Irak Blutige Rache für Verrat der Saddam-Söhne

Unbekannte haben in Mossul den Bruder des Mannes erschossen, der die beiden Saddam-Söhne Udai und Kussei an die US-Armee verraten hat. Der Tippgeber selber ist seit der Tötung der beiden untergetaucht. Unterdessen bereiten sich die irakischen Behörden auf die Übernahme des Gefangenen Saddam Hussein vor.


Saddam-Söhne Udai und Kussei im März 2003: Rache für den Verrat
REUTERS

Saddam-Söhne Udai und Kussei im März 2003: Rache für den Verrat

Mossul - Salah el-Sidani war in einem Auto unterwegs, als aus einem vorbeifahrenden Wagen das Feuer eröffnet wurde, wie aus Krankenhauskreisen in Mossul verlautete. Sidani war nach Agenturberichten mit mehreren Verwandten unterwegs. Durch die Schüsse wurde er sofort getötet, drei Begleiter - darunter ein achtjähriger Junge - wurden verletzt. Die irakische Polizei bestätigte den Anschlag auf el-Sidani. Bisher ist aber noch nicht klar, ob es sich um eine gezielte Tötung oder eine zufällige Attacke handelt.

Die US-Besatzungsbehörden haben bisher nicht öffentlich bestätigt, wer den entscheidenden Hinweis auf die Söhne des gestürzten Staatschefs Saddam Hussein lieferte. In Mossul hieß es aber schon kurz nach der Tötung der beiden Söhne, Nawaf el Sidani habe den Tipp gegeben und dafür eine Belohnung von 30 Millionen Dollar erhalten. Er wurde seit dem Tod der Hussein-Söhne nicht mehr gesehen. Medien spekulierten, dass er von den USA in einer Art Zeugenschutzprogramm genommen worden sei und sich in einem westlichen Land aufhalte.

Udai und Kussei waren am 22. Juli vergangenen Jahres in einem Feuergefecht mit US-Soldaten erschossen worden. Auch Kusseis Sohn kam bei dem erbitterten Kampf ums Leben, in dem US-Truppen das Versteck der beiden Söhne mit Granaten und Maschinengewehrfeuer regelrecht zersiebten. Saddam Hussein selber wurde im Dezember in der Nähe von Tikrit gefangen genommen.

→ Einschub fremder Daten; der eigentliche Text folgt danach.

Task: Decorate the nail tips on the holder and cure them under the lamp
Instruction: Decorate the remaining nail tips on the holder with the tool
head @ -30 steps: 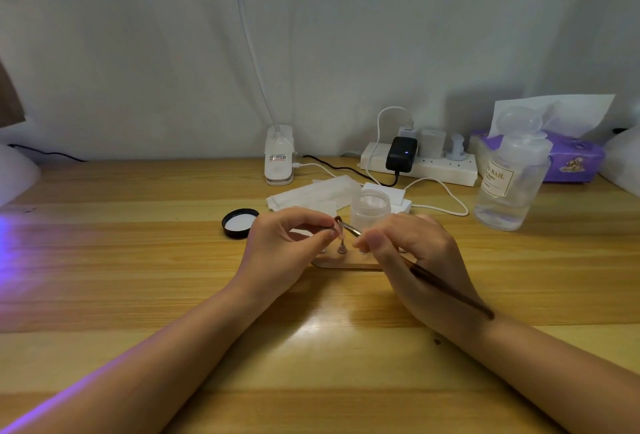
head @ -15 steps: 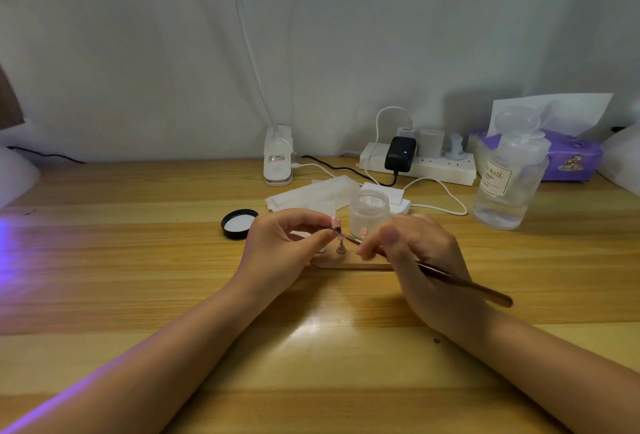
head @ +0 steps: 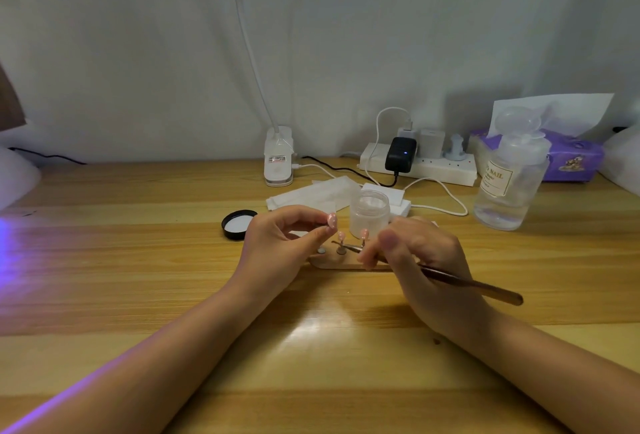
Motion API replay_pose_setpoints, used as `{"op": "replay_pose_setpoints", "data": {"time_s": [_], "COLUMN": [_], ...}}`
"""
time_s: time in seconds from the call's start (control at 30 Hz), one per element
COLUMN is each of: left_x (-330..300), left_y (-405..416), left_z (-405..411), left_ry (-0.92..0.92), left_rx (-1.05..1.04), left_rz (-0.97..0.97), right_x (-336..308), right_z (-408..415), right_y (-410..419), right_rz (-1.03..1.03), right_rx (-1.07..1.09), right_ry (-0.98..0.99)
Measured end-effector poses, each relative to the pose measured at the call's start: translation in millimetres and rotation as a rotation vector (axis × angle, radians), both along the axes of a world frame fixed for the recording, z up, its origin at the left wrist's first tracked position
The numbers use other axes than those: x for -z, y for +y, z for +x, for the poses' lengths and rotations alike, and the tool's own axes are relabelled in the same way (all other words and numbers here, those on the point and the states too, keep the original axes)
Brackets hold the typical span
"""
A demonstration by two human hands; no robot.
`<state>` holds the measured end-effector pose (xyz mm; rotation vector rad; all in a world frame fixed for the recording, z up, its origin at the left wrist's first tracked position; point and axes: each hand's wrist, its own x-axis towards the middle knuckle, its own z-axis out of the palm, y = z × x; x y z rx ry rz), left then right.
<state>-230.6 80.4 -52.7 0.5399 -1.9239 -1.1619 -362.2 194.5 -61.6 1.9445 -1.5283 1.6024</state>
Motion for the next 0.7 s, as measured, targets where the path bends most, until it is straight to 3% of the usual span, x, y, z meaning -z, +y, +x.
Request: {"op": "replay_pose_setpoints", "data": {"time_s": [0.33,0.53,0.7], "left_x": [0,-1,-1], "left_y": [1,2,2], "left_z": [-2,-2,-1], "left_ry": [0.106,0.133,0.135], "left_rx": [-0.037,-0.045,-0.041], "left_rz": [0.087,0.1,0.1], "right_x": [-26,-51,-61], "right_z": [-21,-50,-55], "right_y": [-1,-28,-58], "right_rz": [0.095,0.186,0.486], "right_rx": [0.133,0.295,0.302], "right_ry": [-0.385,-0.25,-0.151]}}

Gefangener Saddam Hussein (Juli 2003): Prozesse an den Orten der Greultaten
REUTERS

Gefangener Saddam Hussein (Juli 2003): Prozesse an den Orten der Greultaten

Ebenfalls am Samstag wurden erstmals Planungen der Iraker öffentlich, den gestürzten und gefangenen Diktator Saddam Hussein schon bald von den Amerikanern zu übernehmen. Demnach soll Saddam bald das Gefängnis wechseln. Die neue Übergangsregierung werde nicht das Gefängnis der US-Verwaltung übernehmen, sondern Saddam an einen anderen Ort transportieren, wo er dann bis zu seinem Prozess gefangen gehalten werde, sagte der Sprecher der Patriotischen Union Kurdistans (PUK) in Bagdad, Adel Murad, der Nachrichtenagentur dpa.

Das Gerichtsgebäude für die Prozesse gegen die Funktionäre des alten Regimes sei schon fertig gestellt. Seine Partei wolle aber erreichen, dass einige Spitzenfunktionäre des alten Regimes an den Orten ihrer schlimmsten Verbrechen vor Gericht gestellt werden. So solle Ali Hassan el Madschid, der wegen des von ihm geleiteten Chemiegas-Angriffs auf die kurdische Stadt Halabscha "Chemie-Ali" genannt wird, in einem Gebäude neben dem Friedhof von Halabscha der Prozess gemacht werden. Unklar blieb jedoch, welche Rolle die PUK bei der rechtlichen Aufarbeitung des Saddam-Regimes spielt.

Der Vorsitzende des Teams, das die Prozesse vorbereitet, der Bagdader Richter Dara Nureddin, sagte am Samstag auf Anfrage, für die Prozesse gegen die Funktionäre des alten Regimes seien 60 Ermittlungsrichter ernannt worden. "Saddam wird aber wohl nicht der erste sein, der vor Gericht gestellt wird", fügte er hinzu.